■ **TASK ITEM**
Exclude images, then output the remaining data verbatim.

■ **DATASET CONTENT**
**********

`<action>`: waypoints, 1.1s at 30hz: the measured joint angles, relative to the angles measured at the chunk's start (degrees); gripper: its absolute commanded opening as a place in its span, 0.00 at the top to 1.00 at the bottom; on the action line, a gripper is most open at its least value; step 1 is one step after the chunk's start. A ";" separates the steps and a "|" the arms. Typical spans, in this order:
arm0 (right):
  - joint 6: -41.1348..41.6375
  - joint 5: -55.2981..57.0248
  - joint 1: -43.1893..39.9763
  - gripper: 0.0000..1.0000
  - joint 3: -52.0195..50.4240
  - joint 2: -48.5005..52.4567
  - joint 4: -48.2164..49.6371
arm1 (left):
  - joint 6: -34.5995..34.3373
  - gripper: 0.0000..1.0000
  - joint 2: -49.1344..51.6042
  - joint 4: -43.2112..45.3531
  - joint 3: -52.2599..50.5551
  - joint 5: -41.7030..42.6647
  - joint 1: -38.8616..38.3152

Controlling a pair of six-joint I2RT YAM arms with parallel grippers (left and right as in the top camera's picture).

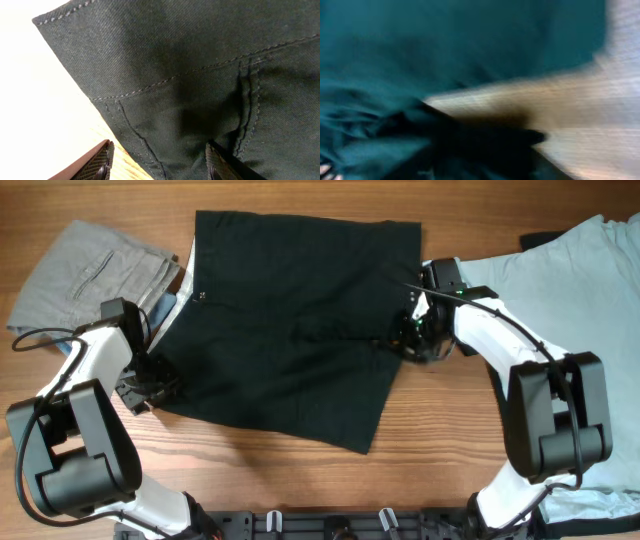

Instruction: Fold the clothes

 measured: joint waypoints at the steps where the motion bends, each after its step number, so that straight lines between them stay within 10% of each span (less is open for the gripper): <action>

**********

■ **WRITTEN RESPONSE**
`<action>`: waypoints, 1.1s at 30hz: the measured joint angles, relative to the angles measured at the chunk's start (degrees); gripper: its absolute commanded opening as a place in its span, 0.00 at the top to 1.00 at the bottom; on the action line, a gripper is most open at its least value; step 1 is one step after the chunk's start. A ";" separates the steps and a "|" the arms. Typical spans, in this order:
arm0 (right):
  - joint 6: -41.1348..41.6375
  - joint 5: -55.2981..57.0248
  - joint 1: -43.1893..39.9763
  - gripper: 0.0000..1.0000
  - joint 3: -52.0195..50.4240
  - joint 2: -48.5005..52.4567
  - joint 4: -48.2164..49.6371
arm1 (left):
  - joint 6: -34.5995..34.3373
  - gripper: 0.0000..1.0000
  - joint 2: -49.1344..51.6042
  - joint 4: -43.2112..45.3531
  - joint 3: -52.2599..50.5551
  - joint 5: -41.7030..42.6647
  - joint 1: -38.8616..38.3152

Controlling a pair of six-joint I2RT YAM arms with parallel grippers (left and right as in the top camera's picture).


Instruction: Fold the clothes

 measured: joint waypoints at the steps where the motion bends, each after its step number, so that straight lines between them stay within 10% of each span (less is open for the gripper): <action>

There is nothing more to add to the answer.